» What is being asked: The result should be an exact copy of the data, free of pictures.

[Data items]
Segment Open
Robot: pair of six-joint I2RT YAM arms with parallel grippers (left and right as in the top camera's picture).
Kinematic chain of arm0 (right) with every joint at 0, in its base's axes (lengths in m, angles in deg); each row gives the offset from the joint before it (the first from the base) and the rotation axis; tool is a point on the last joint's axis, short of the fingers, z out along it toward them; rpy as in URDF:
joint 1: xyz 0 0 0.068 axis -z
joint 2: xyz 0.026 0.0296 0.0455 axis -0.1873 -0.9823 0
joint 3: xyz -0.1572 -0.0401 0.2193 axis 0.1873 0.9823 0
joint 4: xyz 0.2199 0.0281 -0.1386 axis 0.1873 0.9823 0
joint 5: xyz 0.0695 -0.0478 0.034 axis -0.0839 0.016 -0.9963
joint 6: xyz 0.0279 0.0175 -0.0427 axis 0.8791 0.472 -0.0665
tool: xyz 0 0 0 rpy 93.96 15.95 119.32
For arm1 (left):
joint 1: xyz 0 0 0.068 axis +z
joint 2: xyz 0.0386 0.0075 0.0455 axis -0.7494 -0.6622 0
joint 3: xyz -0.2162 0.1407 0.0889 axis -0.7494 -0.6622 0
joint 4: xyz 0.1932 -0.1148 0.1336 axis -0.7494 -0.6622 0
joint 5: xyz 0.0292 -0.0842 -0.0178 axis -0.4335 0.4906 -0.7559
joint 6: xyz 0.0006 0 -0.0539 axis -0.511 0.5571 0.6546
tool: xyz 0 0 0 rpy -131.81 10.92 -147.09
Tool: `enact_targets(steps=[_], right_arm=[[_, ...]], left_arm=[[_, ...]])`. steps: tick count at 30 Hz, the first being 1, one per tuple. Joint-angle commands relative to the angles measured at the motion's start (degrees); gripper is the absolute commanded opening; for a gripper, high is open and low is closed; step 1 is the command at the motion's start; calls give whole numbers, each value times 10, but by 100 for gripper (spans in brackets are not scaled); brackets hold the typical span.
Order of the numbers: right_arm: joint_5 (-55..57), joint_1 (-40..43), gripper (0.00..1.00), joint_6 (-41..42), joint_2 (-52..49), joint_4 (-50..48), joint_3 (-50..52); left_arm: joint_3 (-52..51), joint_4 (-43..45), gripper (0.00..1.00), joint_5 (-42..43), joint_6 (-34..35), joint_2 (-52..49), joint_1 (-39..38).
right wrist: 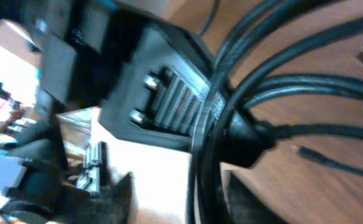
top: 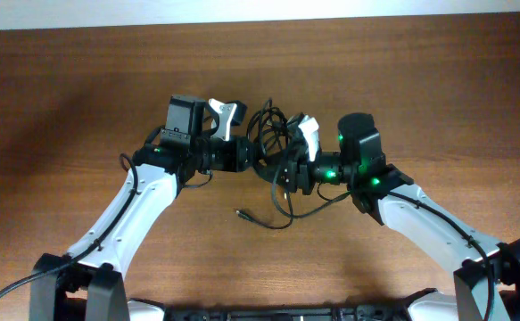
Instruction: Untangle cables
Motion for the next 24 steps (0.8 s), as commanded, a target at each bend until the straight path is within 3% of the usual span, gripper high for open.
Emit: enact_targets(steps=[1,4,9,11,13,17,21,24], right_arm=[[-169,11,24,-2,-2,-60,-2],[-225,47,13,61,-2,-159,-2],[-221,121,4,73,-2,-189,-2],[-221,146,5,73,-2,-189,-2],[-221,164,30,88,-2,-188,-2],[-181,136,37,85,-5,-128,-2],[-155,90,51,51,-26,-88,-2],[-115,48,54,40,-48,-88,-2]], left_arm=[[5,-14,0,-67,6,1,16],[5,-64,0,-152,5,1,28],[5,-115,0,-157,-6,1,28],[5,-127,0,-157,-18,1,28],[5,-127,0,-131,-55,1,27],[5,-91,0,-12,-119,1,27],[5,-61,0,2,-121,1,26],[5,-60,0,3,-121,1,14]])
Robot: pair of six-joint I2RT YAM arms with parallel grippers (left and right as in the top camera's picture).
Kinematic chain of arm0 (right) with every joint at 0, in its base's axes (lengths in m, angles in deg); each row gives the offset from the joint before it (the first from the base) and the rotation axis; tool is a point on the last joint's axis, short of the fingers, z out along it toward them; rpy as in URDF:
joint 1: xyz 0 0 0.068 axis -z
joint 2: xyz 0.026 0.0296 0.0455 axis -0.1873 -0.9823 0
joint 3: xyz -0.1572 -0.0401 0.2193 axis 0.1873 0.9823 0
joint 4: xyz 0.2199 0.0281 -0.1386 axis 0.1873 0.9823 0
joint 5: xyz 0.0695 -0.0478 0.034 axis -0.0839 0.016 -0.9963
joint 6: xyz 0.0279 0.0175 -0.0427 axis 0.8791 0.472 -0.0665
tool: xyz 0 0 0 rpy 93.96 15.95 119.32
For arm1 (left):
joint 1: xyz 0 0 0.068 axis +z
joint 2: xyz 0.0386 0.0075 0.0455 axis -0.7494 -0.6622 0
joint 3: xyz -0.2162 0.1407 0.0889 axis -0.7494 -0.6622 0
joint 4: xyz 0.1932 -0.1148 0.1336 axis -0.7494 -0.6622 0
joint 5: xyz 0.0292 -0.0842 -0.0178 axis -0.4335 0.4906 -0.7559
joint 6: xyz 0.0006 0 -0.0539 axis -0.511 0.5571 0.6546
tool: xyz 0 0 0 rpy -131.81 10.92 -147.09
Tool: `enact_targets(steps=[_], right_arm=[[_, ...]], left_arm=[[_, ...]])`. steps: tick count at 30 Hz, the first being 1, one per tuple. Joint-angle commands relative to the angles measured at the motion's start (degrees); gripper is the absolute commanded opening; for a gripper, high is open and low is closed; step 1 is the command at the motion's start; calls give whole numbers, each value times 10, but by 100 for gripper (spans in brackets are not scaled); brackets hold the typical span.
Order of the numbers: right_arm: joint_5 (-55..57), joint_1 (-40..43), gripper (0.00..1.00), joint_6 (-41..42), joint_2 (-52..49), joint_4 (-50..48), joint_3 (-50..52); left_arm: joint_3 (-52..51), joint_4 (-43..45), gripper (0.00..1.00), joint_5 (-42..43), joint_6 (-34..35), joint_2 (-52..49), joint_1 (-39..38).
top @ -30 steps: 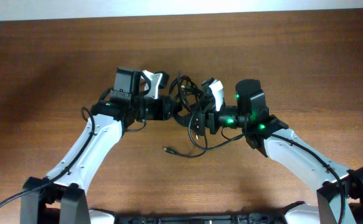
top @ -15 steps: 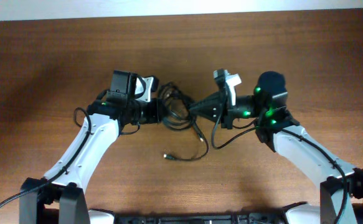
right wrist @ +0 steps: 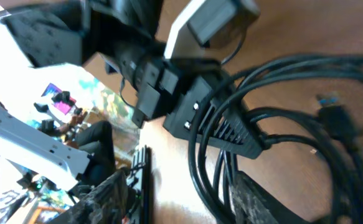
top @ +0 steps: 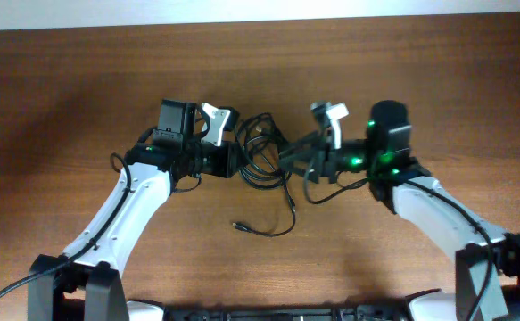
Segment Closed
» Response:
Robot: pair of six-joint I2RT YAM arms with parallel grippers (left and right as in the top camera's picture).
Kinematic chain of arm0 (right) with every joint at 0, in its base's axes (lengths in m, angles in deg); each row gives the offset from the joint before it (the first from the base) and the rotation axis; tool is a point on the last joint's axis, short of the fingers, z out along it toward them; rpy as in URDF:
joint 1: xyz 0 0 0.068 axis -z
joint 2: xyz 0.026 0.0296 0.0455 axis -0.1873 -0.9823 0
joint 3: xyz -0.1572 -0.0401 0.2193 axis 0.1873 0.9823 0
joint 4: xyz 0.2199 0.0281 -0.1386 axis 0.1873 0.9823 0
joint 5: xyz 0.0695 -0.0478 0.034 axis -0.0839 0.016 -0.9963
joint 6: xyz 0.0279 0.0175 -0.0427 axis 0.8791 0.472 -0.0665
tool: xyz 0 0 0 rpy 93.96 15.95 119.32
For arm1 (left):
joint 1: xyz 0 0 0.068 axis +z
joint 2: xyz 0.0386 0.0075 0.0455 axis -0.7494 -0.6622 0
joint 3: xyz -0.2162 0.1407 0.0889 axis -0.7494 -0.6622 0
joint 4: xyz 0.1932 -0.1148 0.1336 axis -0.7494 -0.6622 0
joint 5: xyz 0.0292 -0.0842 -0.0178 axis -0.4335 0.4906 -0.7559
joint 6: xyz 0.0006 0 -0.0539 axis -0.511 0.5571 0.6546
tool: xyz 0 0 0 rpy -131.81 10.92 -147.09
Tool: `enact_targets(steps=[_], right_arm=[[_, ...]], left_arm=[[_, ...]])`. steps: tick count at 30 Hz, the first being 1, one per tuple. Joint-angle commands relative to the angles measured at the motion's start (degrees); gripper is the absolute commanded opening; for a gripper, high is open and low is closed; step 1 is the command at the motion's start; calls give whole numbers, each value times 10, but by 100 for gripper (spans in brackets are not scaled); brackets hold the typical span.
Order of the numbers: right_arm: joint_5 (-55..57), joint_1 (-40..43), gripper (0.00..1.00), joint_6 (-41..42), joint_2 (-52..49), joint_4 (-50..48), joint_3 (-50..52); left_arm: joint_3 (-52..51), joint_4 (-43..45), gripper (0.00..1.00), joint_5 (-42..43), joint_6 (-34..35), joint_2 (-52..49), joint_1 (-39..38).
right wrist: 
top: 
Instruction: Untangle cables
Motion for the next 24 steps (0.8 s), as commanded, a target at each bend until the straight path is within 3% of the usual span, gripper high for open.
Emit: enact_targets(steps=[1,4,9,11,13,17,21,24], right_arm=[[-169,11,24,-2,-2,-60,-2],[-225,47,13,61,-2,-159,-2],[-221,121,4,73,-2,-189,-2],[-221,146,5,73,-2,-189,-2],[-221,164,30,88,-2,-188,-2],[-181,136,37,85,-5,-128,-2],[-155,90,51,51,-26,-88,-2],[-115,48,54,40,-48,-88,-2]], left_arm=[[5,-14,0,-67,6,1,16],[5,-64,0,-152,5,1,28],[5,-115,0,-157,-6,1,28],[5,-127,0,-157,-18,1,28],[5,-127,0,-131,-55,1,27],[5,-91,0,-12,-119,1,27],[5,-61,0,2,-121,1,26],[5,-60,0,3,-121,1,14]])
Robot: pair of six-joint I2RT YAM arms with parallel grippers (left and right as in the top camera's picture).
Kinematic chain of arm0 (right) with every joint at 0, in its base's axes (lengths in m, angles in deg); each row gives the offset from the joint before it (the first from the base) and the rotation axis; tool is a point on the last joint's axis, short of the fingers, z out along it toward them; rpy as in URDF:
joint 1: xyz 0 0 0.068 axis -z
joint 2: xyz 0.026 0.0296 0.0455 axis -0.1873 -0.9823 0
joint 3: xyz -0.1572 -0.0401 0.2193 axis 0.1873 0.9823 0
joint 4: xyz 0.2199 0.0281 -0.1386 axis 0.1873 0.9823 0
joint 5: xyz 0.0695 -0.0478 0.034 axis -0.0839 0.016 -0.9963
joint 6: xyz 0.0279 0.0175 -0.0427 axis 0.8791 0.472 -0.0665
tool: xyz 0 0 0 rpy 93.96 15.95 119.32
For arm1 (left):
joint 1: xyz 0 0 0.068 axis +z
joint 2: xyz 0.0386 0.0075 0.0455 axis -0.7494 -0.6622 0
joint 3: xyz -0.2162 0.1407 0.0889 axis -0.7494 -0.6622 0
joint 4: xyz 0.1932 -0.1148 0.1336 axis -0.7494 -0.6622 0
joint 5: xyz 0.0292 -0.0842 -0.0178 axis -0.4335 0.4906 -0.7559
joint 6: xyz 0.0006 0 -0.0539 axis -0.511 0.5571 0.6546
tool: xyz 0 0 0 rpy -131.81 10.92 -147.09
Tool: `enact_targets(steps=[_], right_arm=[[_, ...]], left_arm=[[_, ...]])`. steps: tick count at 30 Hz, the first being 1, one per tuple. Joint-angle commands relative to the angles measured at the motion's start (degrees); gripper is the absolute commanded opening; for a gripper, high is open and low is closed; step 1 is the command at the motion's start; calls give whole numbers, each value times 10, but by 100 for gripper (spans in brackets are not scaled); brackets hold the typical span.
Order of the numbers: right_arm: joint_5 (-55..57), joint_1 (-40..43), gripper (0.00..1.00), joint_6 (-41..42), joint_2 (-52..49), joint_4 (-50..48), joint_3 (-50..52); left_arm: joint_3 (-52..51), joint_4 (-43..45), gripper (0.00..1.00), joint_5 (-42..43), joint_6 (-34..35), joint_2 (-52..49), joint_1 (-39..38).
top @ -30 steps: 
top @ -15 steps: 
right wrist @ +0 steps: 
top @ +0 steps: 

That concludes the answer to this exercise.